100 Words Per Mile: Reflections - 8
Zillow. Scandoval. Escape.
Escapism manifests in all kinds of ways, both gnarly and harmless. As I mentioned in this week’s post, if I’m scrolling through Zillow, that usually means something’s up. I don’t do that nearly as much as I used to, but occasionally I catch myself.
The difference now is I don’t have to text my wife some emotional foreplay. I don’t need it anymore.
These days, I just come home and tell her exactly what I’m thinking and feeling. I’ve almost gone completely in the other direction. I wonder if she thinks it’s annoying. Maybe I’ll ask her. I’ll say this though: I’m so happy we figured out this communicating thing before we had kids.
In the years between this project and now, a little cultural thing happened that the streets called “Scandoval.” For those who aren’t familiar, I won’t bore you with the details, but in between seasons of Bravo’s Vanderpump Rules, it was revealed one of its stars, Tom Sandoval, had been cheating on his fan-favorite girlfriend Ariana with another cast member. It was an explosive news story, especially for people like my wife and me, who not only watched the show, but hosted Vanderpump Rules-themed parties.
It was also a juicy subject of conversation for my wife and I since at that point, our daughter was one and a half, and our lives had become much less scandalous than the ones we watched on TV.
When we talked about Tom’s affair, it felt like we were talking about two different things, which is what made the conversations so riveting.
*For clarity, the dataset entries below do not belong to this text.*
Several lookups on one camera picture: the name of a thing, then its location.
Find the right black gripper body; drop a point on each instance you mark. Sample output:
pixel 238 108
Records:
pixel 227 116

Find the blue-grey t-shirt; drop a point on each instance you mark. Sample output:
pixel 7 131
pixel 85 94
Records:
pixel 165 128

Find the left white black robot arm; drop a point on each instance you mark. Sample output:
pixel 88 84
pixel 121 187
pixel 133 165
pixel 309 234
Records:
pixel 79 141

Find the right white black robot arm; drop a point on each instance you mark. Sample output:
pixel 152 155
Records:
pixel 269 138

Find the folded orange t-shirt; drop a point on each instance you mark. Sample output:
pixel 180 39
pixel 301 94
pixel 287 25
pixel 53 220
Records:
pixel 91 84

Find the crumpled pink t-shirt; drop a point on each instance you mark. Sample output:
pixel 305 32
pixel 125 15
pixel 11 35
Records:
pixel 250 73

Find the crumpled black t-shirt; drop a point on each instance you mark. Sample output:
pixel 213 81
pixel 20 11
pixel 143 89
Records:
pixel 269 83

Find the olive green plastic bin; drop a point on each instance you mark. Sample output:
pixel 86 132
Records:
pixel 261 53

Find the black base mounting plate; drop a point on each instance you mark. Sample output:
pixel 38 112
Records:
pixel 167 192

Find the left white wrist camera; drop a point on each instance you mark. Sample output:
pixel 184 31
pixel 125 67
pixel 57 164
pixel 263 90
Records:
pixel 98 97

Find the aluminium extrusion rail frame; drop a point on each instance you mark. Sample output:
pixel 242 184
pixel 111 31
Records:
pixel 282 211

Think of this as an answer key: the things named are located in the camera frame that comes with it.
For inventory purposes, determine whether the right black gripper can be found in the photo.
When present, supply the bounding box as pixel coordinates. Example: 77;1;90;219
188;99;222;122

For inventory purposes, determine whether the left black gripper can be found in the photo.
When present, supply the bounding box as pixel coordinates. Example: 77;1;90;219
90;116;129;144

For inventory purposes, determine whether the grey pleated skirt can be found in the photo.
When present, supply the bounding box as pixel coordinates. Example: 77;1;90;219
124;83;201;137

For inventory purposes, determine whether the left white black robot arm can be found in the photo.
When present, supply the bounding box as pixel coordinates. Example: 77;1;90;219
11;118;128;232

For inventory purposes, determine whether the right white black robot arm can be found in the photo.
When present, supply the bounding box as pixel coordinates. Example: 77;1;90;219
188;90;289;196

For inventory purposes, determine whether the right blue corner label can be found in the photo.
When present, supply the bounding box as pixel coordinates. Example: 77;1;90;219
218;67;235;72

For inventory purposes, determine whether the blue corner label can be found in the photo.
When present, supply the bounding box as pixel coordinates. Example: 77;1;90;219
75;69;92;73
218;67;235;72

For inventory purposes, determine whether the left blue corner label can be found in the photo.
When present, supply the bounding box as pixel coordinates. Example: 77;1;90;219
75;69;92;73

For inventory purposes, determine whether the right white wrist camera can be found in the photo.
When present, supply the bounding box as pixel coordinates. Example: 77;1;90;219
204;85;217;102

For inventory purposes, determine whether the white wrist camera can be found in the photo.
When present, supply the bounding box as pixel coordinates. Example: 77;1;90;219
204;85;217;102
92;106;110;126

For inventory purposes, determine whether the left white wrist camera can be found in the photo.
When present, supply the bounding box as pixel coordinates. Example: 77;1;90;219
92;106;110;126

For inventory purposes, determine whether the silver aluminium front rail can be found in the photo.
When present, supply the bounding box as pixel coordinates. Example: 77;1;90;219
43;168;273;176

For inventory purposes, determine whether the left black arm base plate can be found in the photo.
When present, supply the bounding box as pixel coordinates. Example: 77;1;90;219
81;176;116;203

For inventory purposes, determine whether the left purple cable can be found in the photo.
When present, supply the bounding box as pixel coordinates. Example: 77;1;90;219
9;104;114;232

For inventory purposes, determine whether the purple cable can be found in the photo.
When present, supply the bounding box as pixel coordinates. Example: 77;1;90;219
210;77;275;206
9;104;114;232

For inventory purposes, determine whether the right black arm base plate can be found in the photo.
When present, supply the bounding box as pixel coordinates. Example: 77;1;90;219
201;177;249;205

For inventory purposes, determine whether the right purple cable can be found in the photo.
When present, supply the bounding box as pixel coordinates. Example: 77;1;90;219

I was talking about escape. My wife was talking about betrayal. They were the same thing but spoken with different connotations. I found myself not defending Tom’s actions, because they were slimy, but feeling compassion for the man. He just wanted someone to understand him. But how could we?
He didn’t, and probably still doesn’t, know how to talk about what he’s feeling. He probably should’ve scrolled Zillow, let his imagination lead him to that promised land, but instead, he chose to pursue an affair. It was clear from everyone on the outside that this was not love. This was a man desperate to avoid having the hard conversation. A man too cowardly to simply breakup.
When we’re suffering in that way, we crave intimacy but don’t know how to articulate it. We think it’s our path to healing. Our suffering turns us stupid. But words, if we’re willing to work for them, can save us.
I think about my baby brother, everything he’s been through, and how he doesn’t have the words to get to the source of his escapism. He’s stuck in this cycle because he leans on action/reaction first. I think about other people I know and love, who won’t search for the right words to express themselves, choosing instead to lean on tired cliches and unfunny jokes, and who can’t see that it’s holding them back.
My wife and I had a hard day with our daughter this past weekend. It started with our mistake: we got the time for a birthday party wrong. Not a big thing, but time is still a foreign concept to a three-year-old. We went from going to the party as a family to only going with Daddy because her baby brother needed to nap. She didn’t understand. How could she?
She had a meltdown. I lost my temper. My wife got frustrated with the process as a whole.
But our words saved us. We let them get to the heart of the matter. We let them challenge what we were feeling so we could understand why we were feeling that way. My wife argued on behalf our daughter. She was right. I clarified where I was coming from. My wife met me there.
It can feel like the world is asking a lot of you at any given moment. But really, all it’s asking is you take two extra minutes. You’ll get there. Hopefully, all of us get there.